**About this task:**
For any picture in the lines below, please leave it out and copy the rest exactly.

*** Opening of Recorded information ***

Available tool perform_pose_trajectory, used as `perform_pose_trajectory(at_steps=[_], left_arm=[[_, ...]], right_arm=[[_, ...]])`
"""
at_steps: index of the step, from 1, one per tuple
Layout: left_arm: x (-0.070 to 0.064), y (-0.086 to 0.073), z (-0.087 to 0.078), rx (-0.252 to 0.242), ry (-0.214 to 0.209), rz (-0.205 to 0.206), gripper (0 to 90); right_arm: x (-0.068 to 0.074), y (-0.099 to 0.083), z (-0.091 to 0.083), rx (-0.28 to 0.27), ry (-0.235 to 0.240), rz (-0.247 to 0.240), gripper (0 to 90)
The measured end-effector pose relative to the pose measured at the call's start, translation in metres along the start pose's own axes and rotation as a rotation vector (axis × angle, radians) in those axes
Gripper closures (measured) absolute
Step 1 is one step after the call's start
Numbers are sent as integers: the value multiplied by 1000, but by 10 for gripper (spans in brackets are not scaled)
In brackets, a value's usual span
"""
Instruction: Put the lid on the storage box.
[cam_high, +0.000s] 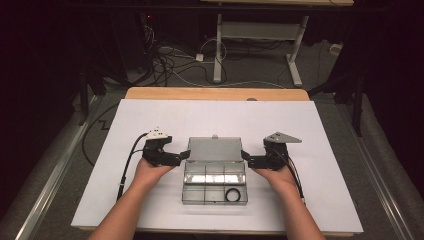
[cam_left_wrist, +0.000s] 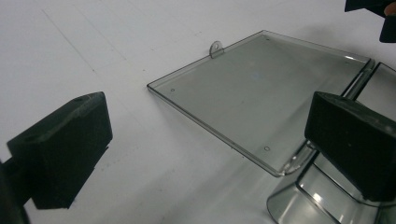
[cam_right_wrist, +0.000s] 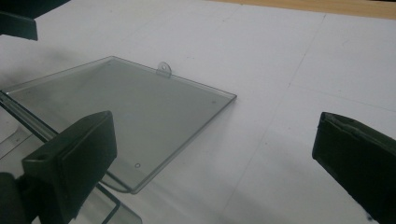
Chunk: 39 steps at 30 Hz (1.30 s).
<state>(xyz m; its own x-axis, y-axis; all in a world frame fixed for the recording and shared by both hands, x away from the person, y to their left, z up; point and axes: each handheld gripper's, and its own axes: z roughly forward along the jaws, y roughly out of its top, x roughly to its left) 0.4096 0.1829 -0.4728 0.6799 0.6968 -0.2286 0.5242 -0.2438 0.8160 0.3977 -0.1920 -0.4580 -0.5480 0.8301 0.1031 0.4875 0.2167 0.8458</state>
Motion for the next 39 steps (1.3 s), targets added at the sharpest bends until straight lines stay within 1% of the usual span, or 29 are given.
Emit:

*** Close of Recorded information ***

**Exercise result:**
Available tool perform_pose_trajectory, used as `perform_pose_trajectory(at_steps=[_], left_arm=[[_, ...]], right_arm=[[_, ...]])`
"""
at_steps: index of the step, from 1, one per tuple
Layout: left_arm: x (-0.070 to 0.064), y (-0.086 to 0.073), z (-0.087 to 0.078), rx (-0.252 to 0.242), ry (-0.214 to 0.209), rz (-0.205 to 0.206), gripper (0 to 90); right_arm: x (-0.068 to 0.074), y (-0.099 to 0.083), z (-0.091 to 0.083), rx (-0.28 to 0.27), ry (-0.235 to 0.240), rz (-0.247 to 0.240), gripper (0 to 90)
The measured end-effector pose relative to the pose measured at the call's start, translation in metres along the start pose's own axes and rotation as a rotation vector (axis × angle, radians) in those axes
Gripper closures (measured) absolute
Step 1 is one step after the call's start
Numbers are sent as integers: the value multiplied by 1000, but by 10 for gripper (spans in brackets are not scaled)
In brackets, a value's usual span
"""
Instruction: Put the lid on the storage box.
[cam_high, +0.000s] 
[cam_left_wrist, +0.000s] 
[cam_right_wrist, +0.000s] 
Chunk: 39 steps at 30 Hz (1.30 s).
<state>(xyz m; its own x-axis, y-axis; all in a world frame fixed for the recording and shared by both hands, x away from the person, y to their left, z up; point and axes: each handheld gripper's, and its own axes: z roughly forward along the jaws, y roughly out of its top, x roughly to its left) 0.4096 0.1829 -0.4728 0.6799 0.6968 -0.2286 0.5242 -0.2438 0.8160 0.3977 -0.1920 -0.4580 -0.5480 0.8301 0.1031 0.4875 0.2167 0.8458</state>
Motion for the next 39 steps (1.3 s), targets added at the sharpest bends until straight lines stay within 1% of the usual span, or 29 are given.
Emit:

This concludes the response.